TASK DIRECTIONS:
When you reach the line that contains "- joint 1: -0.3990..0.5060", begin copying exactly, and continue through the last line of the data; no pictures belong in the copy.

※

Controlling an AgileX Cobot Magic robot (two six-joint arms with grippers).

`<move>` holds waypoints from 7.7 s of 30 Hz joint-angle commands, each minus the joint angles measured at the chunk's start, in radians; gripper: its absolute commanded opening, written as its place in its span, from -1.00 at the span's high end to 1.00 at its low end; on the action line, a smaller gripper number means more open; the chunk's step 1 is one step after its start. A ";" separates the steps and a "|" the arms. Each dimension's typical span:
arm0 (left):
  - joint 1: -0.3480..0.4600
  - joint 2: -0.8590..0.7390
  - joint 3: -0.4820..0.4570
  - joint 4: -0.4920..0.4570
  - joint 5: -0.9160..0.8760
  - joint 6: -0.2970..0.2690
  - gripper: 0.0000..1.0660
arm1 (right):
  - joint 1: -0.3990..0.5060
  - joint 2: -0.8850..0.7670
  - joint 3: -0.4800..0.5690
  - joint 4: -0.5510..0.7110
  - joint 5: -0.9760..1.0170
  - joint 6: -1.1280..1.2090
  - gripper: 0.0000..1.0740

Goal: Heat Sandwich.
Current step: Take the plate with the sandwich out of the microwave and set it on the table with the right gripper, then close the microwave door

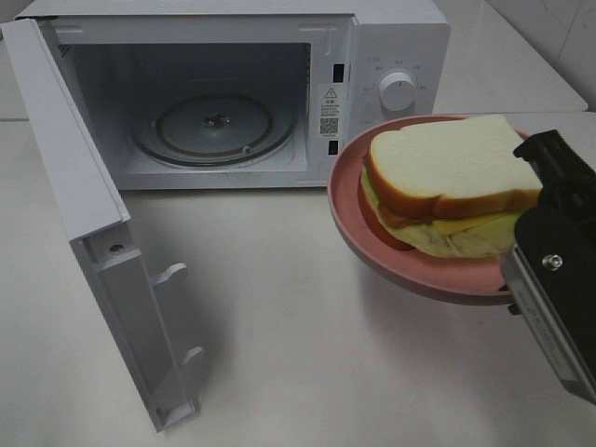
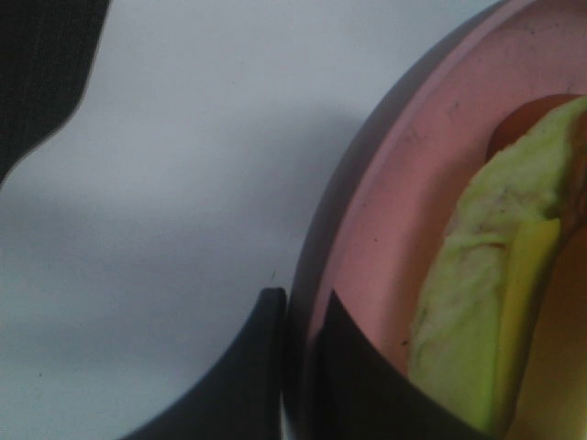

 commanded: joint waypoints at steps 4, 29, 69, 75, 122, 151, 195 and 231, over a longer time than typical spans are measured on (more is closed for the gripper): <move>-0.005 -0.026 0.003 -0.009 -0.011 -0.002 -0.90 | -0.003 -0.038 0.005 -0.115 0.037 0.223 0.99; -0.005 -0.026 0.003 -0.009 -0.011 -0.002 -0.90 | -0.003 -0.038 0.005 -0.349 0.223 1.026 0.99; -0.005 -0.026 0.003 -0.009 -0.011 -0.002 -0.90 | -0.007 0.145 0.005 -0.500 0.256 1.643 0.98; -0.005 -0.026 0.003 -0.009 -0.011 -0.002 -0.90 | -0.028 0.219 0.005 -0.518 0.202 1.679 0.98; -0.005 -0.026 0.003 -0.009 -0.011 -0.002 -0.90 | -0.379 0.652 0.005 -0.818 -0.186 2.012 0.98; -0.005 -0.026 0.003 -0.009 -0.011 -0.002 -0.90 | -0.379 0.785 0.005 -0.858 -0.275 2.059 0.95; -0.005 -0.026 0.003 -0.009 -0.011 -0.002 -0.90 | -0.376 0.179 0.005 -0.091 0.040 1.367 -0.45; -0.005 -0.026 0.003 -0.009 -0.011 -0.002 -0.90 | -0.502 -0.774 0.025 0.036 0.387 1.267 -0.42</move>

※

EXPECTED ANSWER:
  - joint 1: -0.3990..0.5060
  - joint 2: -0.8850..0.7670
  - joint 3: -0.4800..0.5690
  - joint 4: -0.5510..0.7110
  - joint 5: -0.9760..1.0170
  - joint 6: -1.1280..1.2090
  - gripper: 0.0000..1.0740

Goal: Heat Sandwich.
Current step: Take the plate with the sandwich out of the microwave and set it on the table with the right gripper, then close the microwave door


 commanded: joint waypoints at steps 4, 29, 69, 75, 122, 151, 195 and 231, over a longer time than typical spans are measured on (more is closed for the gripper): <move>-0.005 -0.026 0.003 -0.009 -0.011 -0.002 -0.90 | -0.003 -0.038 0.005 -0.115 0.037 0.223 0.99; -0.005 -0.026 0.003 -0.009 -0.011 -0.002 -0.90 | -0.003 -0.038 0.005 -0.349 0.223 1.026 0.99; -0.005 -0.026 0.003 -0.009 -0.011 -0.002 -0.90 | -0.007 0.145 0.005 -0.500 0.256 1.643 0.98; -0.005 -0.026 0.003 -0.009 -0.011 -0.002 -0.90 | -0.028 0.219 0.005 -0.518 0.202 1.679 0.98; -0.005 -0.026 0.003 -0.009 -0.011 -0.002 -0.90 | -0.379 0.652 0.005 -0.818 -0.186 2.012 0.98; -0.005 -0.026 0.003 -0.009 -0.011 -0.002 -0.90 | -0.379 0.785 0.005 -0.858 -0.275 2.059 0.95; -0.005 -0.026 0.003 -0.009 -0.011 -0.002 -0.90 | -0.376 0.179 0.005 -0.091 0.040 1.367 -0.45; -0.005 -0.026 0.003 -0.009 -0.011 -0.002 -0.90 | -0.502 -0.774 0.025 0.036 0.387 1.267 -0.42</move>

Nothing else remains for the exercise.